Let’s go over a visual example for more context. The chart below represents 3 unique series reporting latency data. The sections with dashed lines represent gaps where no data is reported.
Two of the reporting series have gaps of missing data between 9:15a and 9:21a, all three reporting series have gaps of missing data between 9:27a and 9:30a, and one reporting series has a gap of missing data between 9:36a and 9:42a. Standard and raw aggregate functions result in two different visualizations:
The difference in visualization is based on interpolation that occurs with standard aggregate functions, but not with raw aggregate functions. Standard aggregate functions interpolate data values before executing the aggregation when there is at least 1 true data value reported at a given interval. The data values in the charts above are typically reported once a minute. The orange series in the first chart above is reported once a minute, on the minute, between 9:15a and 9:21a, while the other two series are not. Since there is at least 1 true data value reported by the orange series during this time, a standard aggregate function will apply interpolated values for the blue and green series before calculating the sum() value. This is also visible between 9:36a and 9:42a when the green and orange series reported data values every minute, but the blue series did not.
Raw aggregate functions on the other hand calculate aggregates based on actual reported values (no interpolation). The
rawsum() values between 9:15a and 9:21a is approximately 1/3 of the
sum() values (1 of 3 series reported values) and approximately 2/3 of the sum() value (2 of 3 series reported values) between 9:36a and 9:42a.

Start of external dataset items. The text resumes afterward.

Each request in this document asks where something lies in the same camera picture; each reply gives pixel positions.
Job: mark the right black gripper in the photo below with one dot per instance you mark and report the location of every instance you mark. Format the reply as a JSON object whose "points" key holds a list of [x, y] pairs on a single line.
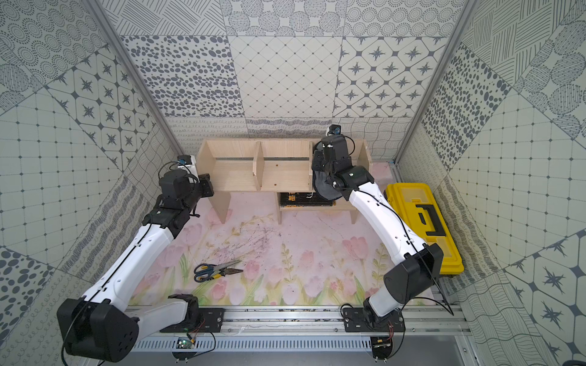
{"points": [[319, 157]]}

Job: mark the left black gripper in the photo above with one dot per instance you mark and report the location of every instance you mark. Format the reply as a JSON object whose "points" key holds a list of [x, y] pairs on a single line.
{"points": [[204, 187]]}

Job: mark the grey microfibre cloth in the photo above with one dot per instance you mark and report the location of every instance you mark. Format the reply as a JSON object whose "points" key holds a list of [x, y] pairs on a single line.
{"points": [[323, 188]]}

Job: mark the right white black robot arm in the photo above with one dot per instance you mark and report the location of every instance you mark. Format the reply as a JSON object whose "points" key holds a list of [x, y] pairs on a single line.
{"points": [[417, 264]]}

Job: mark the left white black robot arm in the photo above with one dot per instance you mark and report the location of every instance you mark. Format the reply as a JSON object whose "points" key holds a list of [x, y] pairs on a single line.
{"points": [[99, 324]]}

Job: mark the light wooden bookshelf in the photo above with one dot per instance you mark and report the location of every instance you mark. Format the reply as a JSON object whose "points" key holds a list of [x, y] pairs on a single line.
{"points": [[261, 165]]}

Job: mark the black book on lower shelf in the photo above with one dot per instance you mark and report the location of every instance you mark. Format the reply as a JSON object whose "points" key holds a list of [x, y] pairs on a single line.
{"points": [[303, 199]]}

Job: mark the pink floral table mat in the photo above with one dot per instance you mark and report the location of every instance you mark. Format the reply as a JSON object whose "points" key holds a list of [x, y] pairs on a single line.
{"points": [[309, 258]]}

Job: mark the yellow black toolbox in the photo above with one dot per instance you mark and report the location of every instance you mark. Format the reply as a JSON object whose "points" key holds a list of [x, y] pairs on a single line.
{"points": [[416, 205]]}

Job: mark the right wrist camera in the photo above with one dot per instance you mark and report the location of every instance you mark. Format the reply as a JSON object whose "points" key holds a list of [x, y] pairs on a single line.
{"points": [[334, 129]]}

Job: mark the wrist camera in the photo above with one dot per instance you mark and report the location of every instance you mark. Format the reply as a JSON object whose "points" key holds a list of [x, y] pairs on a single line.
{"points": [[334, 129], [184, 160]]}

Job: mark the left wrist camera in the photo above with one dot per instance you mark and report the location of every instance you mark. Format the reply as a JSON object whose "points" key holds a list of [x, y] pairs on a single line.
{"points": [[184, 160]]}

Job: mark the blue handled scissors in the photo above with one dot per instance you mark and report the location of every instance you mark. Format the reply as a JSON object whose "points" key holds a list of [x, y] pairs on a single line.
{"points": [[207, 272]]}

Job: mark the aluminium mounting rail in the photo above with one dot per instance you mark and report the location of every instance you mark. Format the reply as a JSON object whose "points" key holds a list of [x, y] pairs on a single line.
{"points": [[331, 320]]}

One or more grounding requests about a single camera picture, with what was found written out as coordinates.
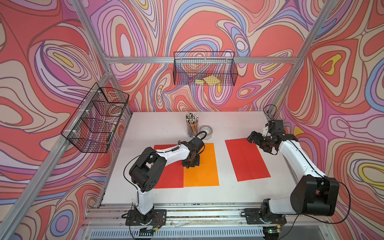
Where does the pencil cup with pencils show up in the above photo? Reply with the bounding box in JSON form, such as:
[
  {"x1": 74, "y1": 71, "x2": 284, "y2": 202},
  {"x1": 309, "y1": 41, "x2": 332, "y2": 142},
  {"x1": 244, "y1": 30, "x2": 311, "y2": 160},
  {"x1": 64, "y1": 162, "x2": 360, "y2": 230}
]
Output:
[{"x1": 186, "y1": 112, "x2": 199, "y2": 137}]

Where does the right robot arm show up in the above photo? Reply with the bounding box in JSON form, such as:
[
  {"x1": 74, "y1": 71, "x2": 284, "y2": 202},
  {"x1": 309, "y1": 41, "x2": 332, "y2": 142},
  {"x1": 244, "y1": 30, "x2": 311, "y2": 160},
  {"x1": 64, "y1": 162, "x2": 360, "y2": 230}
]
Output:
[{"x1": 247, "y1": 131, "x2": 340, "y2": 216}]

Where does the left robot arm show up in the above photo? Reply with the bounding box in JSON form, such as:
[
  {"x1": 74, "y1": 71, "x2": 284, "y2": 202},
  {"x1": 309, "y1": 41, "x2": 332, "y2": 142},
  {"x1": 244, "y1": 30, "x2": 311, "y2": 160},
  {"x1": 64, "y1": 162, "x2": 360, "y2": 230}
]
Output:
[{"x1": 129, "y1": 138, "x2": 205, "y2": 216}]

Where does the left wall wire basket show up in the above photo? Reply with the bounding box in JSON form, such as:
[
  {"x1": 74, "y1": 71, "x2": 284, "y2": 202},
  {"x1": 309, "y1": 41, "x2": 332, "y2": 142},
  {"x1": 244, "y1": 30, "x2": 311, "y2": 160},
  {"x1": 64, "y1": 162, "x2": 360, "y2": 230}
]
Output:
[{"x1": 61, "y1": 83, "x2": 130, "y2": 153}]

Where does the orange paper sheet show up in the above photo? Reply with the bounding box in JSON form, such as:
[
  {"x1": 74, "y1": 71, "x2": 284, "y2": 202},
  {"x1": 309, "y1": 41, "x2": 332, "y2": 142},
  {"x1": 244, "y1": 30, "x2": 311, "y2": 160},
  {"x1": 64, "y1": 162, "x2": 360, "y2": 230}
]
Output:
[{"x1": 184, "y1": 143, "x2": 220, "y2": 187}]

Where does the clear tape roll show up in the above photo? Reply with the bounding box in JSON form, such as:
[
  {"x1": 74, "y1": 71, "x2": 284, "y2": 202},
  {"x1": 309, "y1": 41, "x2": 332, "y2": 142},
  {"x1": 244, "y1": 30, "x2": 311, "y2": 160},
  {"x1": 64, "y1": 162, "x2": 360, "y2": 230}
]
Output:
[{"x1": 199, "y1": 125, "x2": 213, "y2": 140}]

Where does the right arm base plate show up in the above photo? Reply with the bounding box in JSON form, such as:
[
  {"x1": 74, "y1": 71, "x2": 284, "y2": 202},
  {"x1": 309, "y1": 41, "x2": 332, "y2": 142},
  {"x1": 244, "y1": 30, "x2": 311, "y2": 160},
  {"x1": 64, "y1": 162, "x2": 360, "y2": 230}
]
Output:
[{"x1": 240, "y1": 208, "x2": 287, "y2": 226}]

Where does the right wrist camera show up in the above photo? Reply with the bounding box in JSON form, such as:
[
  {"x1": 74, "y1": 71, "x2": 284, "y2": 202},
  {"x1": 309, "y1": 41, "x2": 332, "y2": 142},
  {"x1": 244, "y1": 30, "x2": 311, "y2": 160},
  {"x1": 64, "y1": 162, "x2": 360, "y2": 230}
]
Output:
[{"x1": 267, "y1": 120, "x2": 286, "y2": 135}]

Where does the red paper sheet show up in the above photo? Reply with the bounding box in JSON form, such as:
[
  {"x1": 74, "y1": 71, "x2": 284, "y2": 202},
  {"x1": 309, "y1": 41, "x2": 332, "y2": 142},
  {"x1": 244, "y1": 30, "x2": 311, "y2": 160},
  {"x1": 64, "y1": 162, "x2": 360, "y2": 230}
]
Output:
[
  {"x1": 155, "y1": 161, "x2": 184, "y2": 189},
  {"x1": 225, "y1": 139, "x2": 271, "y2": 182}
]

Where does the back wall wire basket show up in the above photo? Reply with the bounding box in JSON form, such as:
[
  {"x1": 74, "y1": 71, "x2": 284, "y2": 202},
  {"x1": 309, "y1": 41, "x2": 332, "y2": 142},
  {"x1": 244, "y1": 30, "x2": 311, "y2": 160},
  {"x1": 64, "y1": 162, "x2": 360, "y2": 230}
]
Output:
[{"x1": 173, "y1": 50, "x2": 238, "y2": 86}]

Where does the wall wire basket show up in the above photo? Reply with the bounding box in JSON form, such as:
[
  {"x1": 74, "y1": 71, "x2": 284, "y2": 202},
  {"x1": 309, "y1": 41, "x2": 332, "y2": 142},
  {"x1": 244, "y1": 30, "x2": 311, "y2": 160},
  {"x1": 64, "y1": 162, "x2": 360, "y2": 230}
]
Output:
[
  {"x1": 61, "y1": 83, "x2": 130, "y2": 153},
  {"x1": 173, "y1": 50, "x2": 238, "y2": 86}
]

However, the gap between 9:27a and 9:30a are exactly the same regardless of which aggregate function type we use. This is due to the fact that none of the underlying series included in the aggregation reported a data value during this gap of time. Therefore standard aggregate functions do not apply interpolated values during this gap, and look exactly the same as a raw aggregate function. The behavioral differences between standard and raw apply to all aggregate functions (sum, avg, min, max, count, variance, percentile).